WHAT THIS TASK INVOLVES: Repeat each entry word for word.

─── DATA SHOWN

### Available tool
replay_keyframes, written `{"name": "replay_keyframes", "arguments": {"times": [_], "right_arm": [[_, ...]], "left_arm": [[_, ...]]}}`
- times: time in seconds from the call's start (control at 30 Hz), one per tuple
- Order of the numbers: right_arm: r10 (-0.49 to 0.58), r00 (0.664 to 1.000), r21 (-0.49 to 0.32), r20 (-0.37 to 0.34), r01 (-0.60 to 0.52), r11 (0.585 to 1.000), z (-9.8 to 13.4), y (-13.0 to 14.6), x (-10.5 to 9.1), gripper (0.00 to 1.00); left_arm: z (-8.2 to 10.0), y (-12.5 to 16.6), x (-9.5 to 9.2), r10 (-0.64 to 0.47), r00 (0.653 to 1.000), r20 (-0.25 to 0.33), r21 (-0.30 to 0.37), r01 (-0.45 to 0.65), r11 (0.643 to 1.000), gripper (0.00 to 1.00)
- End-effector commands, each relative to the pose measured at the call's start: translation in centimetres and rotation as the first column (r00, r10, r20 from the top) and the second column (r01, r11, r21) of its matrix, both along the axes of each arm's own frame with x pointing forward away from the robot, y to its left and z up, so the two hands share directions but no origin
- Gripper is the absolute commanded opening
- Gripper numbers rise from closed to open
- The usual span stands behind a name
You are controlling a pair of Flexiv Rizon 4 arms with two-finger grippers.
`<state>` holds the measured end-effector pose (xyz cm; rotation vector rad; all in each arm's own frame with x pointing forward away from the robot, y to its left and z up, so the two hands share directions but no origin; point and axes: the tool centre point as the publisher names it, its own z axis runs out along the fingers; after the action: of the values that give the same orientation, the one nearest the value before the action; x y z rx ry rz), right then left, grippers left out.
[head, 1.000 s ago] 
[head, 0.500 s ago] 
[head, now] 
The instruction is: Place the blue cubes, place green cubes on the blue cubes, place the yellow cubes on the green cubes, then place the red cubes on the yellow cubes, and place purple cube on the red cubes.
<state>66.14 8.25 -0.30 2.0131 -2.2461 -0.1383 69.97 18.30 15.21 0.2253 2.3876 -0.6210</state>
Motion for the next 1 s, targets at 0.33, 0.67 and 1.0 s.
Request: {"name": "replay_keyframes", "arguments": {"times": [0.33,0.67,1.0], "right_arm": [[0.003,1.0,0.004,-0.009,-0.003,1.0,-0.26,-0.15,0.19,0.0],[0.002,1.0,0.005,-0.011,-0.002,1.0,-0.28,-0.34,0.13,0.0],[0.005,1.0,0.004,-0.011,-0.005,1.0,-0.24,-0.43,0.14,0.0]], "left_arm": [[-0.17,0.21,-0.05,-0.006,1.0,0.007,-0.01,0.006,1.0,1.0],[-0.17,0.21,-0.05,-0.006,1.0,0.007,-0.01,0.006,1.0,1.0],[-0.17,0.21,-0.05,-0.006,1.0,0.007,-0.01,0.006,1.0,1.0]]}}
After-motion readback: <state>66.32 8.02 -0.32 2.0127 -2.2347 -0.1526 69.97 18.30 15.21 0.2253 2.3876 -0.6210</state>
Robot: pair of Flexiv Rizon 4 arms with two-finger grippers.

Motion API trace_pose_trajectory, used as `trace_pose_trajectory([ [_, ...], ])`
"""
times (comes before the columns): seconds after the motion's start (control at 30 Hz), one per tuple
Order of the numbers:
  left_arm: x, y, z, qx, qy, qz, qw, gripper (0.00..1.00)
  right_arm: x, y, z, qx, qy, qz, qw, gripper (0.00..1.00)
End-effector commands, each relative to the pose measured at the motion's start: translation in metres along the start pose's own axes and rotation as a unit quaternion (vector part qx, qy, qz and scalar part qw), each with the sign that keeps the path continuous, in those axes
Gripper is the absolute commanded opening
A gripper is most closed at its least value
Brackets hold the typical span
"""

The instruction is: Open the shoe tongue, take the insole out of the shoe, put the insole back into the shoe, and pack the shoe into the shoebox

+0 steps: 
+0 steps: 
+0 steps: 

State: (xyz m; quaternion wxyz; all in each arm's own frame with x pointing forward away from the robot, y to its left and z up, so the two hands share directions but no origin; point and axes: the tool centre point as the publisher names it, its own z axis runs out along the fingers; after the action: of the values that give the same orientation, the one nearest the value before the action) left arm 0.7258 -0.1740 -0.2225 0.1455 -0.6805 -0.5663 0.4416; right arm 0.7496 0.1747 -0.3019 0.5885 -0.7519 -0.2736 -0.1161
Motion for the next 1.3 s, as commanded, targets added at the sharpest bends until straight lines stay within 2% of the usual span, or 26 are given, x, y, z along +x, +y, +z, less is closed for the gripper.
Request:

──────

YOUR SOLUTION:
### Available tool
replay_keyframes, written `{"name": "replay_keyframes", "arguments": {"times": [_], "right_arm": [[_, ...]], "left_arm": [[_, ...]]}}`
- times: time in seconds from the call's start (control at 30 Hz), one per tuple
- Order of the numbers: right_arm: r10 (-0.49 to 0.58), r00 (0.664 to 1.000), r21 (-0.49 to 0.32), r20 (-0.37 to 0.34), r01 (-0.60 to 0.52), r11 (0.585 to 1.000), z (-9.8 to 13.4), y (-13.0 to 14.6), x (-10.5 to 9.1), gripper (0.00 to 1.00); left_arm: z (-8.2 to 10.0), y (-12.5 to 16.6), x (-9.5 to 9.2), r10 (-0.64 to 0.47), r00 (0.653 to 1.000), r20 (-0.25 to 0.33), r21 (-0.30 to 0.37), r01 (-0.45 to 0.65), r11 (0.643 to 1.000), gripper (0.00 to 1.00)
- End-effector commands, each relative to the pose measured at the call's start: translation in centimetres and rotation as the first column (r00, r10, r20 from the top) and the second column (r01, r11, r21) of its matrix, both along the axes of each arm's own frame with x pointing forward away from the robot, y to its left and z up, so the two hands share directions but no origin
- Gripper is the absolute commanded opening
- Gripper numbers rise from closed to open
- The usual span stands behind a name
You are controlling a pair of Flexiv Rizon 4 arms with two-finger grippers.
`<state>` holds the measured end-effector pose (xyz cm; rotation vector rad; all in each arm's own frame with x pointing forward away from the robot, y to its left and z up, so the two hands share directions but no origin; point and axes: the tool centre point as the publisher names it, its own z axis runs out along the fingers; after the action: of the values that give the same orientation, the one nearest the value before the action; x y z rx ry rz), right then left, grippers left out.
[head, 1.000 s ago] 
[head, 0.500 s ago] 
[head, now] 
The instruction is: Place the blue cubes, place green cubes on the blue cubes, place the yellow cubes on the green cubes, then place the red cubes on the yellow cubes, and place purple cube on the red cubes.
<state>66.14 8.25 -0.30 2.0131 -2.2461 -0.1383 69.97 18.30 15.21 0.2253 2.3876 -0.6210</state>
Motion for the next 1 s, targets at 0.33, 0.67 and 1.0 s.
Request: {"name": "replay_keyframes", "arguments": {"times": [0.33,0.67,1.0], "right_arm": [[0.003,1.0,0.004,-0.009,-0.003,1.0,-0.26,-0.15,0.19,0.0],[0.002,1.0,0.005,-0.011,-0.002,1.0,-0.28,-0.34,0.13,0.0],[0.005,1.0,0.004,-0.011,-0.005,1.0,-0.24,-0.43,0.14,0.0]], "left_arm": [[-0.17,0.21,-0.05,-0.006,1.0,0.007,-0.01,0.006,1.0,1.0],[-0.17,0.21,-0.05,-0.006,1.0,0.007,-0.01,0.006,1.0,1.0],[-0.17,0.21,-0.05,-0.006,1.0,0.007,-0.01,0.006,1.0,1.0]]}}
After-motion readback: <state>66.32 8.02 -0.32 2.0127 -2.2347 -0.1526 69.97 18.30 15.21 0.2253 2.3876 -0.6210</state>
Robot: pair of Flexiv Rizon 4 arms with two-finger grippers.

Motion API trace_pose_trajectory, used as `trace_pose_trajectory([ [_, ...], ])`
"""
times (comes before the columns): seconds after the motion's start (control at 30 Hz), one per tuple
Order of the numbers:
  left_arm: x, y, z, qx, qy, qz, qw, gripper (0.00..1.00)
  right_arm: x, y, z, qx, qy, qz, qw, gripper (0.00..1.00)
End-effector commands, each relative to the pose measured at the motion's start: translation in metres along the start pose's own axes and rotation as a unit quaternion (vector part qx, qy, qz and scalar part qw), each with the sign that keeps the path continuous, in those axes
Gripper is the absolute commanded opening
A gripper is most closed at its least value
Brackets hold the typical span
"""

The instruction is: Open the shoe tongue, take the insole out of the shoe, put the insole back into the shoe, and pack the shoe into the shoebox

+0 steps: 
+0 steps: 
+0 steps: 

State: (xyz m; quaternion wxyz; all in each arm's own frame with x pointing forward away from the robot, y to its left and z up, so the two hands share directions but no origin; point and axes: the tool centre point as the publisher names it, its own z axis runs out along the fingers; after the action: of the values that give the same orientation, the one nearest the value before the action) left arm 0.7258 -0.1740 -0.2225 0.1455 -0.6805 -0.5663 0.4416; right arm 0.7496 0.1747 -0.3019 0.5885 -0.7519 -0.2736 -0.1161
Motion for the next 1.3 s, as commanded, targets added at the sharpest bends until straight lines stay within 2% of the usual span, or 26 are given, x, y, z along +x, +y, +z, less is closed for the gripper.
Request:

For this exercise, the answer is now complete.